I ran up three floors to find the patient gasping for breath, neck veins bulging, heart racing. The breath sounds on the right side of her chest were very faint. She'd had a tension pneumothorax, a life-threatening emergency. Her right lung had burst, and with every breath air was escaping into her rib cage, compressing the heart, veins and other lung.

I knew what to do - it's just that I had never done it before. I got a large calibre cannula (a needle sheathed in plastic tubing) and an alcohol wipe to clean the skin. There was no time for local anaesthetic; two nurses held her arms while I pierced the skin and muscle between the second and third ribs. There was a hiss of escaping air. Over the next two minutes, her colour returned, and her pulse and breathing came back to normal.
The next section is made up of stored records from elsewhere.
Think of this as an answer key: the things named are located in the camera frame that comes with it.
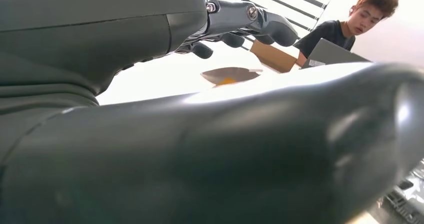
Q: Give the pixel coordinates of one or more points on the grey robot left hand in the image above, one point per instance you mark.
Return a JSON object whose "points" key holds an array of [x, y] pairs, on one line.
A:
{"points": [[198, 166]]}

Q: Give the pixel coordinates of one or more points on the steel workbench table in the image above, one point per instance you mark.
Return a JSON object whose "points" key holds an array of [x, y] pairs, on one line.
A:
{"points": [[232, 73]]}

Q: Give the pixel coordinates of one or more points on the cardboard box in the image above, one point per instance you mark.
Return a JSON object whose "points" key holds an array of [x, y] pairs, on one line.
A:
{"points": [[273, 58]]}

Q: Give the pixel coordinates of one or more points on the grey laptop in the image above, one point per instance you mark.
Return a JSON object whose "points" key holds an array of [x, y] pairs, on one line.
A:
{"points": [[331, 55]]}

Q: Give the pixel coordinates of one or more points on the person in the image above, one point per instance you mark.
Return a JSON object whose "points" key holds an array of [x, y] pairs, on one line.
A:
{"points": [[331, 36]]}
Emergency over, I called my registrar to tell him I was setting up to put in a chest drain. Crisis resolved.

Under the Government's new system of training doctors, I would not have been allowed to perform this procedure. The training (details have yet to be finalised) will be modular, based on documented acquisition of "competencies", much like nurses' training. Newly qualified doctors will have to have their competency in procedures such as intravenous cannulations, venesection (taking blood) and bladder catheterisation signed off by a supervisor. They will then presumably be "covered" legally to perform these tasks.

Dubbed "run-through training", the system aims to train doctors faster (eight years' training after medical school, rather than 10 or 15) by making them specialise early. At the end of their training these doctors will not be consultants, but accredited medical specialists.

Until now, doctors at all levels have been expected to do what's necessary in dealing with emergencies on the wards, and call a more senior doctor when they need help. They are expected to take responsibility for the patient, and there is no get-out clause: if you had not been lucky enough to be shown how to do something, you worked it out. That is the point of medical school; if all else failed, a knowledge of anatomy and the instructions with the kit sufficed. This is clearly not ideal, but when patients are critically unwell, they rightly expect a doctor to do his or her best to save their lives.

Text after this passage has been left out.